The task: What you give back should match the listing word for word.

Supplied data:
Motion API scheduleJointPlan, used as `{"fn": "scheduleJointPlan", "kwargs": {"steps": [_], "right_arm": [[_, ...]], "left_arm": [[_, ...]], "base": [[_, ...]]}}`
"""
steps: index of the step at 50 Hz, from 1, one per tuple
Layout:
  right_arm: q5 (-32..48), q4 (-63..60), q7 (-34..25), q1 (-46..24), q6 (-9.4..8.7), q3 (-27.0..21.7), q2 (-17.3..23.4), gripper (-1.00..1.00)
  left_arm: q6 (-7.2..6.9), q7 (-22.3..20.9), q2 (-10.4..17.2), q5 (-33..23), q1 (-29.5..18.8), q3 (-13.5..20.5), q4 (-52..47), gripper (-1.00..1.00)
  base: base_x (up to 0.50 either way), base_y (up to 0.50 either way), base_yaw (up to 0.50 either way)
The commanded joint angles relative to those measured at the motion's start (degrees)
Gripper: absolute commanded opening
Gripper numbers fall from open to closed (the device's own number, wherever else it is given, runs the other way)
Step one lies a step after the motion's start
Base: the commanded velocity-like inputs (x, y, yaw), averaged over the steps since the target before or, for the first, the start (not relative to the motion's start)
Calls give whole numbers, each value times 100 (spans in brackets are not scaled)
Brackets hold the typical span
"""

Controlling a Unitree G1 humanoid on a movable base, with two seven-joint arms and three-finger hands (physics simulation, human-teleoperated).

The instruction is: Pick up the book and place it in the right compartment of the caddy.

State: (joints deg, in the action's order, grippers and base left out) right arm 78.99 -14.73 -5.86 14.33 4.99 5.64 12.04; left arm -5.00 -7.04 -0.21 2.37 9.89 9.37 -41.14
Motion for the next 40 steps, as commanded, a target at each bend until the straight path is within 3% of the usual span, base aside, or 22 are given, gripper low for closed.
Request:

Task answer:
Motion API scheduleJointPlan, used as `{"fn": "scheduleJointPlan", "kwargs": {"steps": [_], "right_arm": [[_, ...]], "left_arm": [[_, ...]], "base": [[_, ...]]}}`
"""
steps: index of the step at 50 Hz, from 1, one per tuple
Layout:
  right_arm: q5 (-32..48), q4 (-63..60), q7 (-34..25), q1 (-46..24), q6 (-9.4..8.7), q3 (-27.0..21.7), q2 (-17.3..23.4), gripper (-1.00..1.00)
  left_arm: q6 (-7.2..6.9), q7 (-22.3..20.9), q2 (-10.4..17.2), q5 (-33..23), q1 (-29.5..18.8), q3 (-13.5..20.5), q4 (-52..47), gripper (-1.00..1.00)
  base: base_x (up to 0.50 either way), base_y (up to 0.50 either way), base_yaw (up to 0.50 either way)
The commanded joint angles relative to those measured at the motion's start (degrees)
Gripper: absolute commanded opening
Gripper numbers fall from open to closed (the device's own number, wherever else it is given, runs the other way)
Step one lies a step after the motion's start
Base: the commanded velocity-like inputs (x, y, yaw), averaged over the steps since the target before or, for the first, the start (not relative to the motion's start)
Calls give whole numbers, each value times 100 (spans in brackets are not scaled)
Brackets hold the typical span
"""

Controlling a Unitree G1 humanoid on a movable base, with two seven-joint arms and three-finger hands (physics simulation, human-teleoperated).

The instruction is: Pick up the book and place it in the right compartment of the caddy.

State: (joints deg, in the action's order, grippers and base left out) right arm 78.99 -14.73 -5.86 14.33 4.99 5.64 12.04; left arm -5.00 -7.04 -0.21 2.37 9.89 9.37 -41.14
Motion for the next 40 steps, as commanded, a target at each bend until the straight path is within 3% of the usual span, base aside, or 22 are given, gripper low for closed.
Request:

The exercise asks for nothing more than this.